INTERVIEW: KISS Talk About Their Rise From The Streets Of New York To The Stages Of The World

by (@BHSmithNYC)

Recording at Bell Sound Studios. [Photo:  Eddie Solan/KISS Catalog Ltd.]

Recording at Bell Sound Studios. [Photo: Eddie Solan/KISS Catalog Ltd.]

VH1: The book covers your early days in New York City. Another thing I think is important that people tend to overlook is that Kiss is a quintessential New York band. Could Kiss have happened in any other city?

Paul Stanley: No. We were clearly a product of New York and the streets. We came up during a time where British music was looked upon as the music of the gods. There was a glitter scene in New York. A lot of bands who really were better looking and better dressed than they were at playing music were our contemporaries at the time. I don’t think we ever wanted to be a New York band. We wanted to be a world band. Perhaps that’s why we became a bit disassociated with New York because we’re bigger than New York. We are of the world.

Gene Simmons: It is interesting to note that while Detroit and Liverpool and London and lots of cities have given the world bands that have played stadiums and arenas around the world, other than Kiss, New York has never given the world a stadium sized rock band. Not one. There’s Kiss and there’s nobody else. You can talk about Ramones and everybody else; you’re talking about club bands. So if New York is such a great rock town, it was on a certain level, but to get to the top you’ve got to appeal to the world.

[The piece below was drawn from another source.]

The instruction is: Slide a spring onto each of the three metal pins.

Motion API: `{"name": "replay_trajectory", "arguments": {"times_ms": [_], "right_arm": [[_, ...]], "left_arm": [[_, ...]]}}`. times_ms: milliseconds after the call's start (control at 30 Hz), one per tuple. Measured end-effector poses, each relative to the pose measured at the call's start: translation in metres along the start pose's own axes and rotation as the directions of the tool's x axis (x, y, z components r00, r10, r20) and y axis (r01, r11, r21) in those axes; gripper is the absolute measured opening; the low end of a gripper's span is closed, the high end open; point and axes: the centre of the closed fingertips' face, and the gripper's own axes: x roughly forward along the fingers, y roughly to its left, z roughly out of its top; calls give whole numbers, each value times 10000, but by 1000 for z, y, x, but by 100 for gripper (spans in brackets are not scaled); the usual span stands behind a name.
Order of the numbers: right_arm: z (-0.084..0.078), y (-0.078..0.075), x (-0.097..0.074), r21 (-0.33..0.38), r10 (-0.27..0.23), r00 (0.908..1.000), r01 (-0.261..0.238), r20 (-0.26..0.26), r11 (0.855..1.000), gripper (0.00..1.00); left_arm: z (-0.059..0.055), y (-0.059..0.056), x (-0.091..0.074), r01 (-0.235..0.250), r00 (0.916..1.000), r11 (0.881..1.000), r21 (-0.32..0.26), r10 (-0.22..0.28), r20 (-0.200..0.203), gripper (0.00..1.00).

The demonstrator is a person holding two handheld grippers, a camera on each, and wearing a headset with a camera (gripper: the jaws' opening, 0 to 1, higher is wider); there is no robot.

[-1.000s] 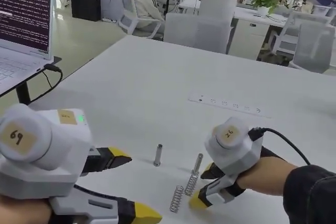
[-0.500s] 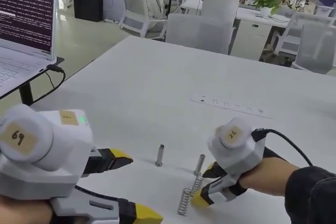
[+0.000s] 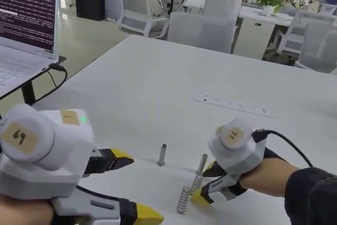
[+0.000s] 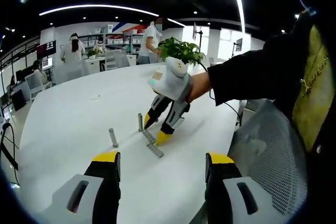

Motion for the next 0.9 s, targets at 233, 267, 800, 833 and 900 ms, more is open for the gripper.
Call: {"name": "replay_trajectory", "arguments": {"times_ms": [233,267,800,833,900], "right_arm": [[3,0,1,-23,-24,10000,24,76,10000,36],[3,0,1,-32,-31,10000,31,80,10000,36],[1,-1,2,-81,-52,10000,52,13,10000,32],[1,-1,2,-87,-55,10000,55,10,9999,31],[0,0,2,-75,-38,10000,38,-2,10000,31]], "left_arm": [[-2,1,-1,-26,10000,10000,-23,26,-28,61],[-2,1,-1,-32,10000,10000,-18,32,-28,61],[-3,1,0,-4,10000,10000,-31,4,-35,61],[-3,1,0,-8,10000,10000,-24,8,-38,61],[-3,1,0,3,10000,10000,-21,-3,-44,61]]}}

VH1: You also had a work ethic that many of those other bands didn’t have. Your closest contemporaries were The New York Dolls but they didn’t tour like you did. How many months straight were you on tour in those first three years?

Paul Stanley: It was one long tour. We would see a day or two off on a calendar but for the most part we were always gone. We would sometimes be doing two shows in a night because a show would sell out so quickly. You know, the bands you spoke of from New York City, most of those bands were more concerned with hanging out than actually rehearsing. That’ll get you so far. At the end of the day you’re going to have to play a song and do it well. For a lot of those bands the music became the soundtrack for their fashion show. They looked great. There’s no arguing. When Gene and I saw The Dolls you just looked at them and said “These guys kill us at looking androgynous.” We looked like football players. We went “We can’t beat The Dolls at being The Dolls but we sure as hell play better than them. Now let’s find out who we are.” And that was really the start of us finding the Kiss look.

Gene Simmons: It’s worth going back for a second because I remember it like it was yesterday. We went to the Diplomat Hotel. We wanted to check out The Dolls because they were a few months ahead of us. We looked at each other going “Wow, they look great.” As soon as they started playing we put our fingers in our ears and went to each other “We’ll kill them. We’ll shit on their pretty clothes.” Critics always loved the band and we loved their style but I don’t know anybody that does Dolls songs.